Don’t you love when you go to a fancy restaurant and when you get your soup it is beautifully garnished with cream? Like the most perfect cream swirls on soup you’ve ever seen? I’ve always wanted to be able to do that! But every time I’ve ever tried, I get my hopes up as I drizzle the cream (or yogurt, etc) on top, and for a moment I think it’s going to work. But nope, it always sinks right to the bottom, and all you see is a messy looking glob in the middle. Very disappointing!
But last time I made soup, I figured it out. All you need to do is slightly whip the cream and that will make it float!
I’m sure you could use any kind of cream, but I used whipping cream.
And you could use any kind of whipping mechanism (a whisk would be just fine), but I used my milk frother.

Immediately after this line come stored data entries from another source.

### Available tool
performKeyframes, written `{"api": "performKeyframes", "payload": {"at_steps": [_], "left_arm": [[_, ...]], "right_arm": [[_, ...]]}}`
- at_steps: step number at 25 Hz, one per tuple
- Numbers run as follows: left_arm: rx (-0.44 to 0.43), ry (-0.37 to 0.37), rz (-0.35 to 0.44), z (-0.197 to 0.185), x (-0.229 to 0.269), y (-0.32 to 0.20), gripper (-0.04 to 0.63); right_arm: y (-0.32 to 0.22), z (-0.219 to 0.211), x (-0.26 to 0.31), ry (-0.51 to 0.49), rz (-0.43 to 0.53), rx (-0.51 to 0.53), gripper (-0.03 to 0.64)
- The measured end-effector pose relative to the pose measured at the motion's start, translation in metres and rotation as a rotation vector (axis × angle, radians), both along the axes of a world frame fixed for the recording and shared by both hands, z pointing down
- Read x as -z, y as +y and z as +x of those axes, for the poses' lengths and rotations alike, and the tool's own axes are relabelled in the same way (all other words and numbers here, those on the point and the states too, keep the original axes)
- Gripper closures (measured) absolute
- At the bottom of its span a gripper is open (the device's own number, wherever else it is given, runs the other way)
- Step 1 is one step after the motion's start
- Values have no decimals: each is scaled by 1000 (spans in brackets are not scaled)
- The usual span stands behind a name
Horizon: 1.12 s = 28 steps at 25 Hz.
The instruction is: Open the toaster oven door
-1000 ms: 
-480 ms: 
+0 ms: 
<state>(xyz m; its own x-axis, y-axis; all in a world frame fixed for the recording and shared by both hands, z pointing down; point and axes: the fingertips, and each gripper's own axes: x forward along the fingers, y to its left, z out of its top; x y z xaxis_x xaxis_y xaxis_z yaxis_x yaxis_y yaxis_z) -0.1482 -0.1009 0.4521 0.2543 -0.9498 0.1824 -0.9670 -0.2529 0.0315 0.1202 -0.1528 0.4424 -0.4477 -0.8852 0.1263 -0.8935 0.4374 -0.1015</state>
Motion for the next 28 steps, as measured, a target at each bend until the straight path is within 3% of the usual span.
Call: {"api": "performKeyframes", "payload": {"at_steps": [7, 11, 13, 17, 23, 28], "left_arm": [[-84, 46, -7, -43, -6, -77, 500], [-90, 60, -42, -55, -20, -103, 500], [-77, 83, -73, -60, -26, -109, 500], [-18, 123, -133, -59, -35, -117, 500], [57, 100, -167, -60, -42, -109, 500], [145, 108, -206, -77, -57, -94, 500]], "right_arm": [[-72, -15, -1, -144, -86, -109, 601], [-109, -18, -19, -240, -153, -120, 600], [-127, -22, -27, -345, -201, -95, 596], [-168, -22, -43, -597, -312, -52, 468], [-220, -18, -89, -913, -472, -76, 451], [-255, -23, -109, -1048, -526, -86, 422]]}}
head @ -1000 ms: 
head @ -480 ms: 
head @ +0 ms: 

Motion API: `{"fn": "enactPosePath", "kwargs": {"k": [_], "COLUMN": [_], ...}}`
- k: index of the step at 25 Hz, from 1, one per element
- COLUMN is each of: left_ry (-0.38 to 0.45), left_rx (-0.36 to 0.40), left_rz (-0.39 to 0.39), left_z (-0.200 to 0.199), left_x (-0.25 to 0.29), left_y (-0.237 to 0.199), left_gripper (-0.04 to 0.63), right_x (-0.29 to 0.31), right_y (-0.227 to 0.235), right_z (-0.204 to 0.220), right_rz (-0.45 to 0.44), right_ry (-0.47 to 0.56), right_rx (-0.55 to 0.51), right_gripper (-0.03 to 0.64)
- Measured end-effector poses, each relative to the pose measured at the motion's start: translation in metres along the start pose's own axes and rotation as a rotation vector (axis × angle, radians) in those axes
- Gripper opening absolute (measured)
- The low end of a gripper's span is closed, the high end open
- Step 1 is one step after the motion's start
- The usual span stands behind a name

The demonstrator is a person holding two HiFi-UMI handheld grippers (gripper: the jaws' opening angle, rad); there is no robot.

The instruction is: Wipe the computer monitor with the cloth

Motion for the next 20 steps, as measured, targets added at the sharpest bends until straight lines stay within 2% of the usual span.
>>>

You just whip it vigorously for about 20 to 30 seconds, just to get a little bit of air in it. Then use a spoon to pour your swirl onto the soup.
I’ll admit, I whipped the cream just a little bit too long when I took the photos for this post and it was a little thicker than I meant it to be, but it totally worked! So this happy face looking soup below is just the result of slightly over whipped cream. If you accidentally over whip your cream, just use a toothpick to swirl it around and no one will ever know!
Then garnish with some chives or parsley and it will totally hide any imperfect swirls you might have made.
The more soup you have to make, the better, because it takes a few times to get perfect looking swirls (or maybe that’s just me?). When I did it for my work lunch, I had to drizzle cream on 20 bowls of soup. It took about 5 bowls before I was decent at making swirls, and by 11 or so I was an expert. So keep on trying!